[Dataset entries]
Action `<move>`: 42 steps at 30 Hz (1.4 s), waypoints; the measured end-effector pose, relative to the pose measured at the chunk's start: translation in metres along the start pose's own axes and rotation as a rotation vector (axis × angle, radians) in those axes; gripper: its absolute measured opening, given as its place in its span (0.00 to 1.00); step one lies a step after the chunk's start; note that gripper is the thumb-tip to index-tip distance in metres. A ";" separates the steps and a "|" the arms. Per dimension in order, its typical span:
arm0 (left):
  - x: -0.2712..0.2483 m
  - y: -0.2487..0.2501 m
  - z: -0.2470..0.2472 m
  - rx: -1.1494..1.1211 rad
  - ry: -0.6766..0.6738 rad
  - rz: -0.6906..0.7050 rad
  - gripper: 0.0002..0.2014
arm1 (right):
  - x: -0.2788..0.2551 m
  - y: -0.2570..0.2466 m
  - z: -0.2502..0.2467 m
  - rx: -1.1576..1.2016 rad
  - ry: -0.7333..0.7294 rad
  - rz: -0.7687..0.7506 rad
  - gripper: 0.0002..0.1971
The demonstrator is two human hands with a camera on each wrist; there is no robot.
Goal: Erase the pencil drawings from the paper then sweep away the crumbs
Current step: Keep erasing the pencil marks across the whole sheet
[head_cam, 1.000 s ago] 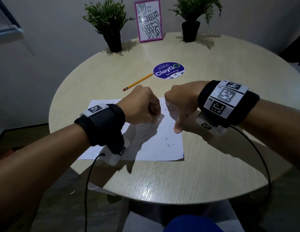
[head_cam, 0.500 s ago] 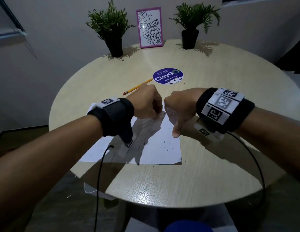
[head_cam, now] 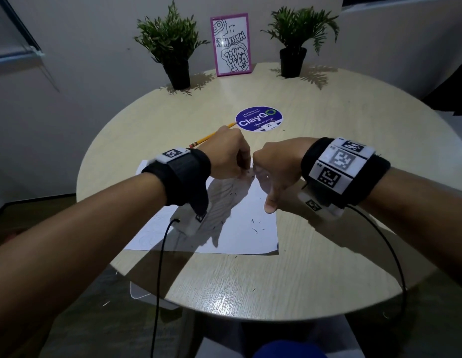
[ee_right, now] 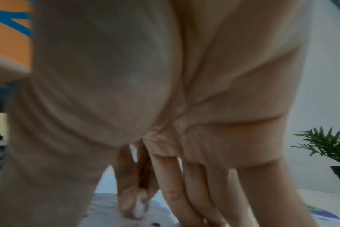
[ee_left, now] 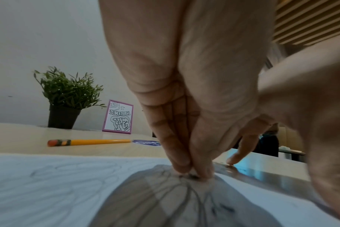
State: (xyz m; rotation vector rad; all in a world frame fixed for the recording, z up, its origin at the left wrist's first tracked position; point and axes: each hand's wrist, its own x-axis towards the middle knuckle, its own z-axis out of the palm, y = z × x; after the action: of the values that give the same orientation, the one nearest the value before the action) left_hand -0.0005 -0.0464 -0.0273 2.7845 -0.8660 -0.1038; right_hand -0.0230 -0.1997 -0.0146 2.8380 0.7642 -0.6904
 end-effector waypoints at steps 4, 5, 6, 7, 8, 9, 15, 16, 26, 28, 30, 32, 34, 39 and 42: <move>-0.027 -0.001 0.007 -0.050 -0.024 0.028 0.04 | 0.000 -0.001 0.000 -0.012 -0.001 0.020 0.26; -0.035 -0.001 0.008 -0.069 -0.040 0.037 0.05 | 0.000 -0.002 0.000 -0.019 0.002 0.021 0.27; -0.041 -0.001 0.008 -0.088 -0.062 0.047 0.06 | 0.000 -0.002 0.000 -0.025 0.007 0.023 0.28; -0.045 -0.001 0.007 -0.099 -0.089 0.058 0.06 | 0.000 -0.002 0.000 -0.030 0.010 0.025 0.28; -0.047 -0.001 0.006 -0.101 -0.117 0.069 0.06 | 0.000 -0.002 0.000 -0.031 0.010 0.028 0.28; -0.047 0.000 0.005 -0.096 -0.135 0.080 0.06 | -0.001 -0.003 0.000 -0.031 0.008 0.028 0.28; -0.017 0.002 -0.003 -0.103 0.040 0.028 0.07 | -0.002 -0.006 -0.002 -0.047 -0.015 0.031 0.27; -0.015 0.003 -0.002 -0.083 0.030 0.036 0.07 | -0.002 -0.006 -0.002 -0.051 -0.019 0.028 0.28; -0.056 -0.005 0.010 -0.175 -0.078 0.037 0.05 | 0.000 -0.003 0.001 -0.031 -0.007 0.039 0.29; -0.059 -0.006 0.012 -0.212 -0.062 -0.002 0.07 | 0.001 -0.003 0.002 -0.011 -0.012 0.037 0.30; -0.057 -0.007 0.012 -0.217 -0.043 -0.032 0.08 | 0.000 -0.003 0.001 -0.001 -0.015 0.044 0.31; -0.056 -0.005 0.013 -0.209 -0.037 -0.044 0.08 | -0.001 0.000 0.001 -0.003 0.018 0.046 0.31; -0.055 -0.004 0.014 -0.191 -0.034 -0.052 0.07 | -0.002 0.002 0.004 -0.020 0.088 0.044 0.29; -0.051 -0.004 0.010 -0.179 -0.051 -0.084 0.08 | -0.004 -0.002 0.012 -0.025 0.140 0.054 0.43; -0.048 -0.006 0.010 -0.171 -0.032 -0.105 0.08 | -0.003 -0.008 0.014 -0.041 0.202 -0.002 0.51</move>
State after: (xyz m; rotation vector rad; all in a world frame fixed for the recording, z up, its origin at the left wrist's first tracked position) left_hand -0.0378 -0.0162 -0.0384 2.6728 -0.6831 -0.2286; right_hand -0.0348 -0.1969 -0.0261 2.8997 0.7998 -0.3864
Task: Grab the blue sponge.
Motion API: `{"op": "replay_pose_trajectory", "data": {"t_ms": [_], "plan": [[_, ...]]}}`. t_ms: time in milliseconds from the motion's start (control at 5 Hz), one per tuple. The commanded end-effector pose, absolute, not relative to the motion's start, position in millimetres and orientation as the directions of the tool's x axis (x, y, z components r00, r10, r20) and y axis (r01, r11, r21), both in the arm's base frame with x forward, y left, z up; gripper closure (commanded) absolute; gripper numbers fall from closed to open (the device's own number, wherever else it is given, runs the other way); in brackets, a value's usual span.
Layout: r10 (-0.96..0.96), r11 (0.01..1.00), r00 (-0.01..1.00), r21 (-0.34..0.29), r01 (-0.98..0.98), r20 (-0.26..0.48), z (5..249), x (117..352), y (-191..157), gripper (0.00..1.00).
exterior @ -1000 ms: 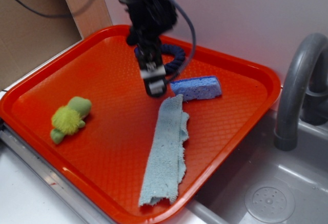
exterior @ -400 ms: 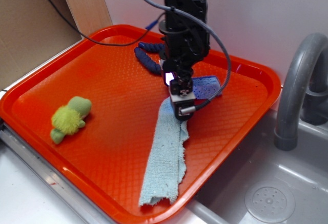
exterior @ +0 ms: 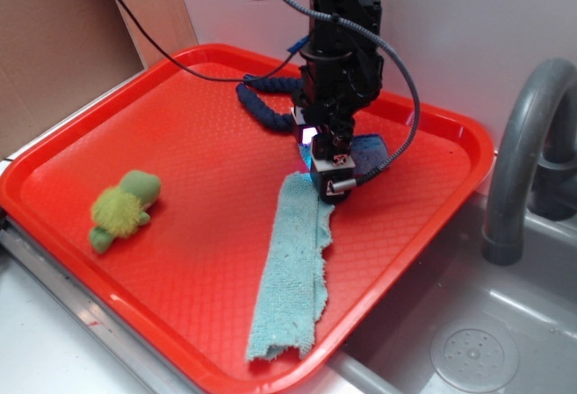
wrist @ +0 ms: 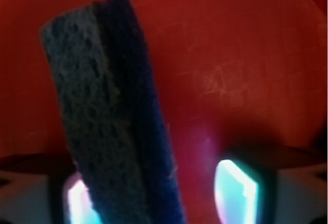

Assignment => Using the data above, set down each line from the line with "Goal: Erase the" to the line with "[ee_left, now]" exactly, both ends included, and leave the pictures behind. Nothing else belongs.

Written answer =>
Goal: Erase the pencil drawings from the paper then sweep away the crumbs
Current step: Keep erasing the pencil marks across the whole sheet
[head_cam, 1.000 s ago] 
[head_cam, 0.500 s ago] 
[head_cam, now] 
[ee_right, now] 
[ee_left, now] 

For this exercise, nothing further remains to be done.